Des milliers de femmes ont protesté samedi en Turquie contre la décision des autorités de se retirer de la Convention visant à protéger les femmes contre la violence. Les manifestants ont demandé au président turc Reccep Tayip Erdogan de revenir sur sa décision de se retirer du traité. “Revoir la décision, mettre en œuvre le traité!”, les a applaudis lors d'une manifestation dans le quartier de Kadikoy, du côté asiatique [...]
Les manifestants ont demandé au président turc Reccep Tayip Erdogan de revenir sur sa décision de se retirer du traité.
“Revoir la décision, mettre en œuvre le traité!”, les a applaudis lors d'une manifestation dans le district de Kadikoy à Istanbul.
Banu a dit à l'agence AFP qu'elle était “rangur avec l'État patriarcal”.
J'en ai marre de ne pas me sentir en sécurité. Arrête !
Les manifestants portaient des portraits de femmes tuées en Turquie, avec une inscription: “Ce sont les femmes qui gagneront ce combat”.
D'autres manifestations de moindre envergure ont eu lieu dans la capitale Ankara et dans la ville d'Izmir, au sud-ouest, selon les médias. La Convention d'Istanbul de 2011, signée par 45 pays et l'Union européenne, exige des gouvernements qu'ils adoptent des lois qui engagent des poursuites contre la violence domestique et contre les femmes.

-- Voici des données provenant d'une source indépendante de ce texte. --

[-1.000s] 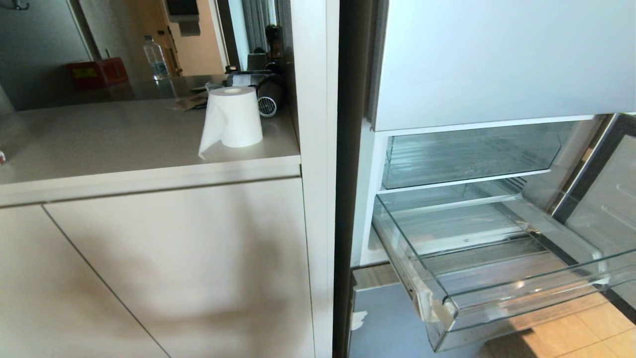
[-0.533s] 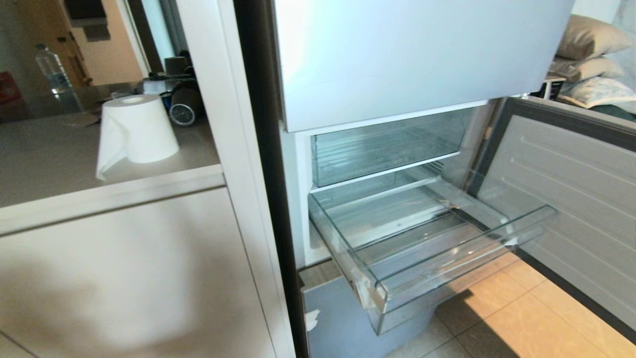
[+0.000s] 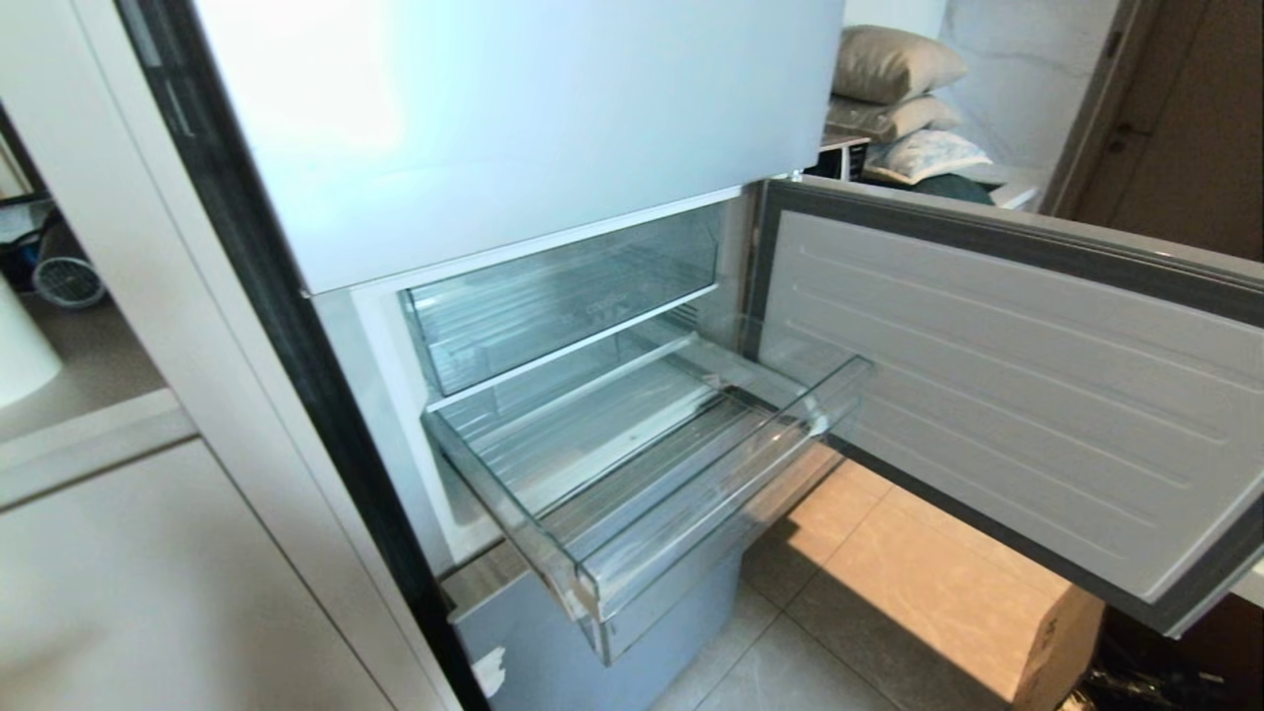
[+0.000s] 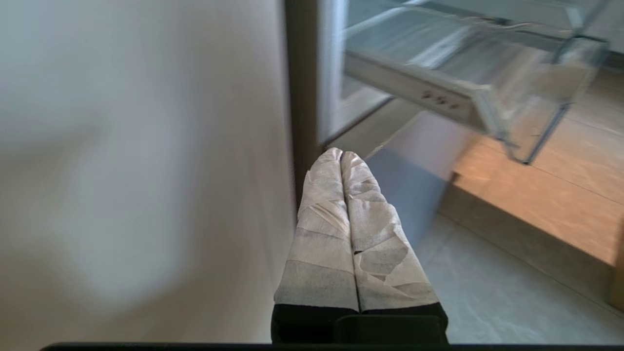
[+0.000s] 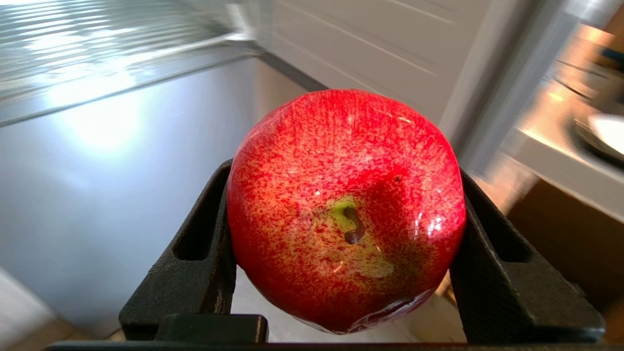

Le gouvernement turc a suscité l'indignation nationale et internationale après avoir déclaré la décision de retrait. Les consommateurs du parti nationaliste d'Erdogan et leurs alliés ont déclaré que le traité sape l'unité familiale.
La plus haute organisation de défense des droits de l'homme en Europe, le Conseil de l'Europe, a condamné le retrait de la Turquie du traité. Ce mécanisme a été le parrain du présent document.
Ce mouvement constitue un obstacle majeur car il empêche la protection des femmes en Turquie, partout en Europe et au-delà, a déclaré la Secrétaire Générale du Conseil de l'Europe Marija Pejcinovic Buric.